### EXERCISE GOAL
Using the data below, return every line that holds the word "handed".

### Records from a dataset

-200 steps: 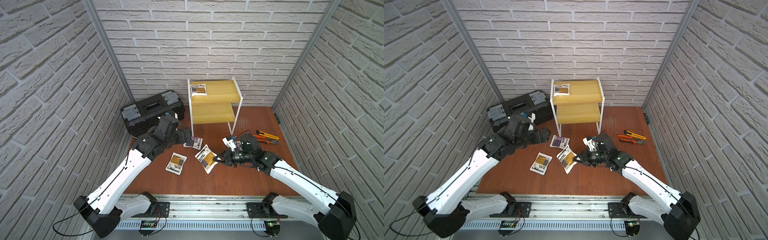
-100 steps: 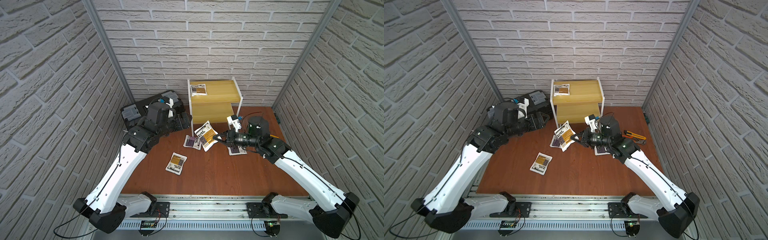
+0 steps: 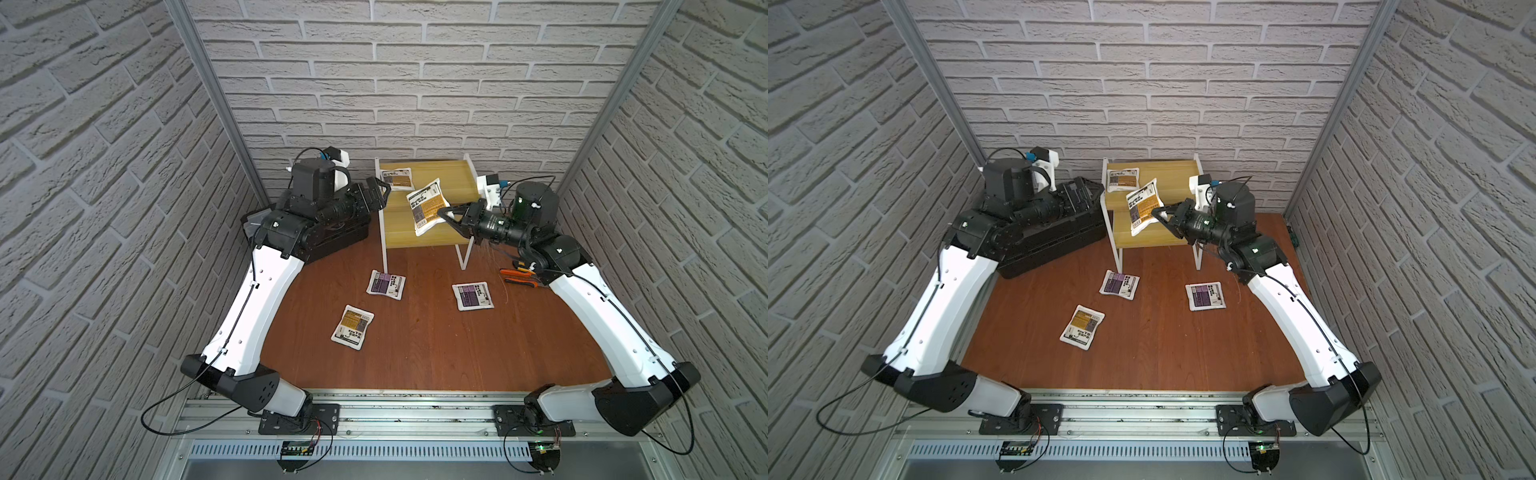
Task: Place the bagged coffee beans on the shelf by color
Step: Place the bagged coffee beans on the shelf.
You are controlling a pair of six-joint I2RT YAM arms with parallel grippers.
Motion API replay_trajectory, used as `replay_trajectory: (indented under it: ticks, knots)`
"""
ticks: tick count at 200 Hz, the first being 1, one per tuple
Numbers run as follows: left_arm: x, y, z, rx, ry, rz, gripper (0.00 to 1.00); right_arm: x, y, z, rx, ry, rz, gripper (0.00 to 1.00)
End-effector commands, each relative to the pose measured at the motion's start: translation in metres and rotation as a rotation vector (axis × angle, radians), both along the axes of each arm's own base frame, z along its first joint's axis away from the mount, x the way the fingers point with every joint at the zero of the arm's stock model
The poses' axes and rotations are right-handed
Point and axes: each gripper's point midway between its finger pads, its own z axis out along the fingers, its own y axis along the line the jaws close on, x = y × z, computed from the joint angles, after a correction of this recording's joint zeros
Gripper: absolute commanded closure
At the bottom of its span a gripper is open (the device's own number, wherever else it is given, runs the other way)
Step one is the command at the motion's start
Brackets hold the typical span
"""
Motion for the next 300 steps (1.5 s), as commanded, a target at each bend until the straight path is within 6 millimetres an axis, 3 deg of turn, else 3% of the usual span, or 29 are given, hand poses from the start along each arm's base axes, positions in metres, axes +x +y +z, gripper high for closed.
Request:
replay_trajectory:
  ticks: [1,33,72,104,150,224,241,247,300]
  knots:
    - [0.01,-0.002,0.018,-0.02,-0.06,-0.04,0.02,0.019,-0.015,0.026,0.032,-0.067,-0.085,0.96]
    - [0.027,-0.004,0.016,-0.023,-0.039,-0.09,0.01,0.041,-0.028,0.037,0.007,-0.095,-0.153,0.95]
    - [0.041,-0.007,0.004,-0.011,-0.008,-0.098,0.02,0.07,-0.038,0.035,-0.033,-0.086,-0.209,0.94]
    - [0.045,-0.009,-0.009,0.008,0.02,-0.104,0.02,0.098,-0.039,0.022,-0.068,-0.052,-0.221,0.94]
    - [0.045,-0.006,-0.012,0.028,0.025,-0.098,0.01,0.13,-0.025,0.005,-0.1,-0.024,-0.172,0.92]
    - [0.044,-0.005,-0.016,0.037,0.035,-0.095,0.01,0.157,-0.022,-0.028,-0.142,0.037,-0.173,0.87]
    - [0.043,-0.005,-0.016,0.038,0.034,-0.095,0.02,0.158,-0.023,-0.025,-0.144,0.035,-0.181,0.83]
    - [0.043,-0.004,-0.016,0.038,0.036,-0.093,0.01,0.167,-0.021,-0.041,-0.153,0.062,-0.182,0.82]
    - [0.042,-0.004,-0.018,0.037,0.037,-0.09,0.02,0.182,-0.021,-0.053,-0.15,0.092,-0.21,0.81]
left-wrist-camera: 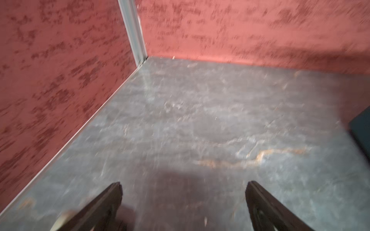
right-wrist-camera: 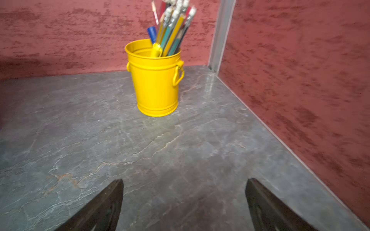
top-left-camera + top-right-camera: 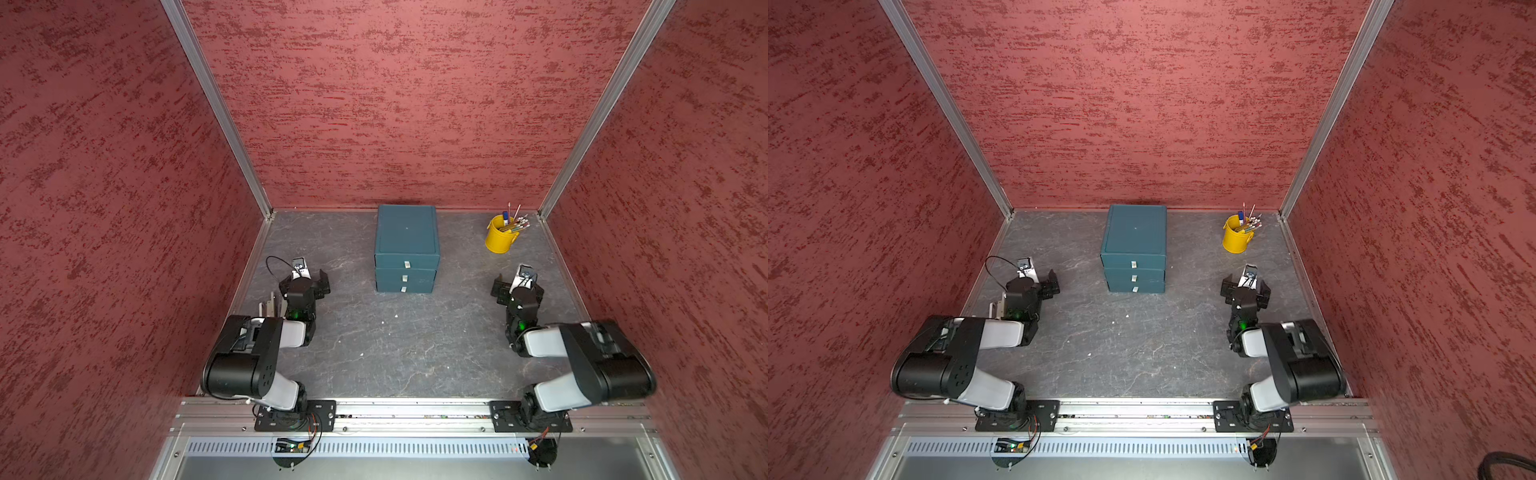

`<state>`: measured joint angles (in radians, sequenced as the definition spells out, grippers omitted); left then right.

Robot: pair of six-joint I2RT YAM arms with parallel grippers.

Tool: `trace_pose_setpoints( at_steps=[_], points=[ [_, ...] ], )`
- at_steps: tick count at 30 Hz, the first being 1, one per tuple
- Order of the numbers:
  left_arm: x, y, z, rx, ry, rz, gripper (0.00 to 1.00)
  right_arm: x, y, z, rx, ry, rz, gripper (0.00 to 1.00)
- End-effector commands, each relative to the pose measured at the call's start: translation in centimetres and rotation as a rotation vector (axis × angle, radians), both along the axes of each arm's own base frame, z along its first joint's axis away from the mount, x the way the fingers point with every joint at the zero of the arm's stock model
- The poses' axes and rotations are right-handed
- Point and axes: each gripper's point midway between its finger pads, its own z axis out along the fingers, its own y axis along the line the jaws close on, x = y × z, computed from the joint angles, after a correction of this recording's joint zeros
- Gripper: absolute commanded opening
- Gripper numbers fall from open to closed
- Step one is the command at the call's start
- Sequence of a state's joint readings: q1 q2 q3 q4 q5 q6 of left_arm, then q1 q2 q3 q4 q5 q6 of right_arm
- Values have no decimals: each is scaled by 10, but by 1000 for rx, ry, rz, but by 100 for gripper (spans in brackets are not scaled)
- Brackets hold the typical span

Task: Place the plugs into the drawer by color
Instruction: Reset both arms

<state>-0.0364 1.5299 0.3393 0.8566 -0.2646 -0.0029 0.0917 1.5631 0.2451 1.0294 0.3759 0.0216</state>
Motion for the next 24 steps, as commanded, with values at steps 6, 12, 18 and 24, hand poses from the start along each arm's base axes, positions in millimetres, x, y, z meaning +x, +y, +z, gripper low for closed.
trace_pose_setpoints(
  at_steps=[6, 12, 18, 24],
  points=[
    [13, -12, 24, -81, -112, -161, 100, 34, 17, 31, 43, -69, 147, 98],
    [14, -10, 25, -33, -112, -94, 100, 35, 18, 29, 44, -53, 152, 98],
    [13, -16, 25, -13, -114, -104, 100, 35, 18, 29, 44, -56, 154, 98],
    [13, -16, 26, -12, -114, -104, 100, 35, 18, 30, 44, -57, 155, 98]
  ],
)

### REPLY
The poses' axes and rotations are right-handed
- The poses' axes and rotations are right-handed

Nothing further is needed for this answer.